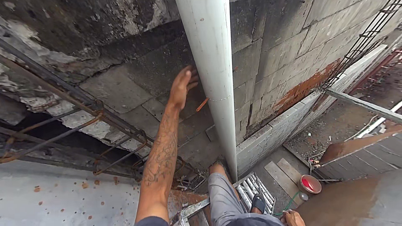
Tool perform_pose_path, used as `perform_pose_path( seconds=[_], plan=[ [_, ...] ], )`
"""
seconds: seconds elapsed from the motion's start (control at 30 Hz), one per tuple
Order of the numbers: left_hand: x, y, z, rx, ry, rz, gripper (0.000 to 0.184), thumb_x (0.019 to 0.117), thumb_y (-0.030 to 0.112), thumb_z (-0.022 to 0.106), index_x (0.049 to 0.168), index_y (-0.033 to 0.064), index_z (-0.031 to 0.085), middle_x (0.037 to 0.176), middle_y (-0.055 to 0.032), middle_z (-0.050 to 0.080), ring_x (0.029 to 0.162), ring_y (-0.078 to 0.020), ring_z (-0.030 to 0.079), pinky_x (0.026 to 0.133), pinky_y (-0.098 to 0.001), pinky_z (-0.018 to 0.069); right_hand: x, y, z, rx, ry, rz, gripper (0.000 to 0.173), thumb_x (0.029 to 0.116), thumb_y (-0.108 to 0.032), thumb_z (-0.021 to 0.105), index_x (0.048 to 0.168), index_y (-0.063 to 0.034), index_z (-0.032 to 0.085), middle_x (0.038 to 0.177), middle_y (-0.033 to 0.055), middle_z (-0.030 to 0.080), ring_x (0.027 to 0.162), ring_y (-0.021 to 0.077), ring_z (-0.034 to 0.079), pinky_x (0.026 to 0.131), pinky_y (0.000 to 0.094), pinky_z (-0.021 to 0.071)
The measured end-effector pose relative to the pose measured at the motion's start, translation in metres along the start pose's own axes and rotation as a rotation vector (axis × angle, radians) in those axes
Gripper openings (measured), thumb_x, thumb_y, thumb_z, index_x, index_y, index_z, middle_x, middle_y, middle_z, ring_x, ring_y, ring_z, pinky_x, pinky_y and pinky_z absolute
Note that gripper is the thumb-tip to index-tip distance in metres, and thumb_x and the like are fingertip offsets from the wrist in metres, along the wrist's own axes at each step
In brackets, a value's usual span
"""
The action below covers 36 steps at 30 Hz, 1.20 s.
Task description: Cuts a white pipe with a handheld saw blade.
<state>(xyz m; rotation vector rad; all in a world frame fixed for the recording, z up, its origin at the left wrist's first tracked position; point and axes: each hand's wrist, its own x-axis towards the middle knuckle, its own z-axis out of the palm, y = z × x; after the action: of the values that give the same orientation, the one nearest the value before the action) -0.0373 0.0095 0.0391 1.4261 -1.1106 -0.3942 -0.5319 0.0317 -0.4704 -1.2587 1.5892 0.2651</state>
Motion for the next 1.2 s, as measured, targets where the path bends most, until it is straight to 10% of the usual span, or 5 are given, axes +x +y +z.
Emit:
perform_pose_path(
  seconds=[0.2, 0.43, 0.6, 0.97, 1.2],
  plan=[
    [0.064, 0.015, -0.008, -0.273, -0.308, -0.203, 0.078, 0.1048, 0.061, 0.003, 0.151, 0.0102, 0.040, 0.142, -0.0118, 0.057, 0.128, -0.0251, 0.058, 0.104, -0.0459, 0.0498, -0.038, -0.128, -0.001, 0.037, 0.123, -0.399, 0.038, 0.1075, -0.028, 0.048, 0.110, 0.0029, 0.070, 0.097, 0.0217, 0.073, 0.093, 0.0392, 0.070, 0.090, 0.0611, 0.0522],
    [0.098, 0.013, -0.023, -0.347, -0.600, -0.366, 0.088, 0.0958, 0.076, 0.001, 0.146, 0.0207, 0.047, 0.136, -0.0133, 0.062, 0.121, -0.0337, 0.062, 0.092, -0.0563, 0.0552, -0.201, -0.364, -0.015, 0.364, 0.033, -1.017, 0.038, 0.1084, -0.025, 0.042, 0.121, 0.0025, 0.065, 0.099, 0.0126, 0.074, 0.083, 0.0221, 0.072, 0.081, 0.0434, 0.0593],
    [0.101, 0.009, -0.023, -0.310, -0.616, -0.405, 0.089, 0.0955, 0.076, -0.002, 0.142, 0.0193, 0.050, 0.128, -0.0148, 0.066, 0.114, -0.0345, 0.066, 0.086, -0.0561, 0.0580, -0.247, -0.462, -0.006, 0.713, -0.215, -0.975, 0.039, 0.1122, -0.026, 0.039, 0.124, 0.0033, 0.062, 0.101, 0.0144, 0.074, 0.081, 0.0194, 0.073, 0.074, 0.0348, 0.0606],
    [0.102, -0.010, -0.033, -0.186, -0.796, -0.213, 0.093, 0.0684, 0.073, 0.080, 0.136, 0.0156, 0.051, 0.126, -0.0038, 0.066, 0.118, -0.0266, 0.066, 0.090, -0.0491, 0.0603, -0.290, -0.506, 0.031, 1.210, -0.077, -0.875, 0.038, 0.1138, -0.023, 0.030, 0.121, -0.0018, 0.060, 0.065, 0.0005, 0.059, 0.044, 0.0064, 0.052, 0.042, 0.0212, 0.0465],
    [0.101, -0.002, -0.029, -0.132, -0.796, -0.203, 0.071, 0.0771, 0.050, 0.083, 0.131, 0.0195, 0.048, 0.121, -0.0002, 0.066, 0.114, -0.0223, 0.067, 0.088, -0.0453, 0.0611, -0.289, -0.534, 0.050, 1.100, 0.364, -0.827, 0.036, 0.1101, -0.017, 0.036, 0.100, -0.0034, 0.068, 0.060, -0.0023, 0.048, 0.049, 0.0089, 0.046, 0.050, 0.0287, 0.0429]
  ],
)
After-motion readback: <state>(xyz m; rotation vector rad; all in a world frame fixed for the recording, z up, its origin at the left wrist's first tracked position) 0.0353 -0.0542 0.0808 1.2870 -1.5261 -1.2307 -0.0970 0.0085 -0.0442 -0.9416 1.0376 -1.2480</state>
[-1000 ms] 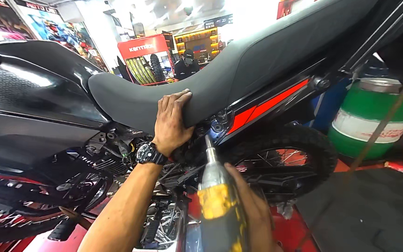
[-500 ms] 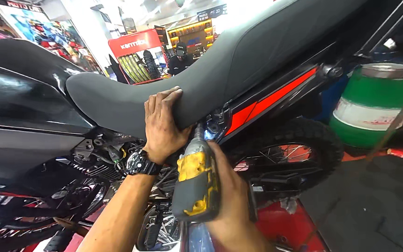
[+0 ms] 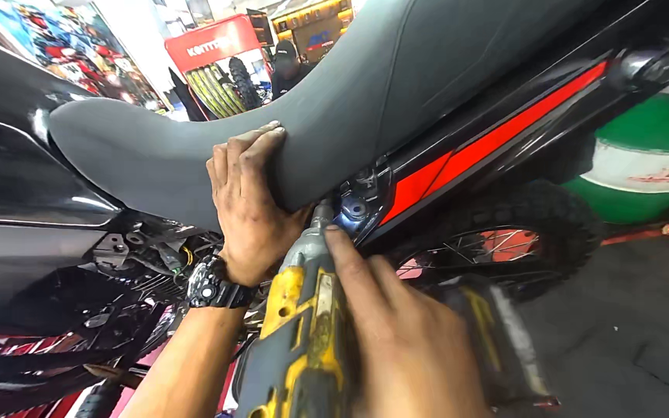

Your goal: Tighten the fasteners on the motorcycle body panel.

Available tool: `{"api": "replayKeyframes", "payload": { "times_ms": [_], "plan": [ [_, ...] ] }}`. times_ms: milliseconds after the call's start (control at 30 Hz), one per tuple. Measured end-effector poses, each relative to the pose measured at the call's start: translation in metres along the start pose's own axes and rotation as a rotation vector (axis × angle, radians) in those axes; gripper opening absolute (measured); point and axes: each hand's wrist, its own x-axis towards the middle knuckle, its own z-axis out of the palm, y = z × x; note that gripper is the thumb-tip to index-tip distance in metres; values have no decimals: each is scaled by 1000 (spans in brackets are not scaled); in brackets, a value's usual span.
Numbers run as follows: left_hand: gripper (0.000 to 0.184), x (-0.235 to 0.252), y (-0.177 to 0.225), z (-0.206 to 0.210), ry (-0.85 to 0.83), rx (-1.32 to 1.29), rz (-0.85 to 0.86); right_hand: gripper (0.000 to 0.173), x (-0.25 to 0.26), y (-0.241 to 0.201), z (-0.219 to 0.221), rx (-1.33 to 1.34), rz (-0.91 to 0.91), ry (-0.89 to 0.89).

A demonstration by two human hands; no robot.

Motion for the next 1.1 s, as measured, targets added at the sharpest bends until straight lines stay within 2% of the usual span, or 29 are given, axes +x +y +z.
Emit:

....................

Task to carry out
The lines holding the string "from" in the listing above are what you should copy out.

Output of the exercise
seconds: seconds elapsed from the motion's start (control at 30 Hz), one per tuple
Note that gripper is the thumb-tip to index-tip distance in metres, and thumb_x and the like are fingertip offsets from the wrist in metres, along the wrist's own axes at each step

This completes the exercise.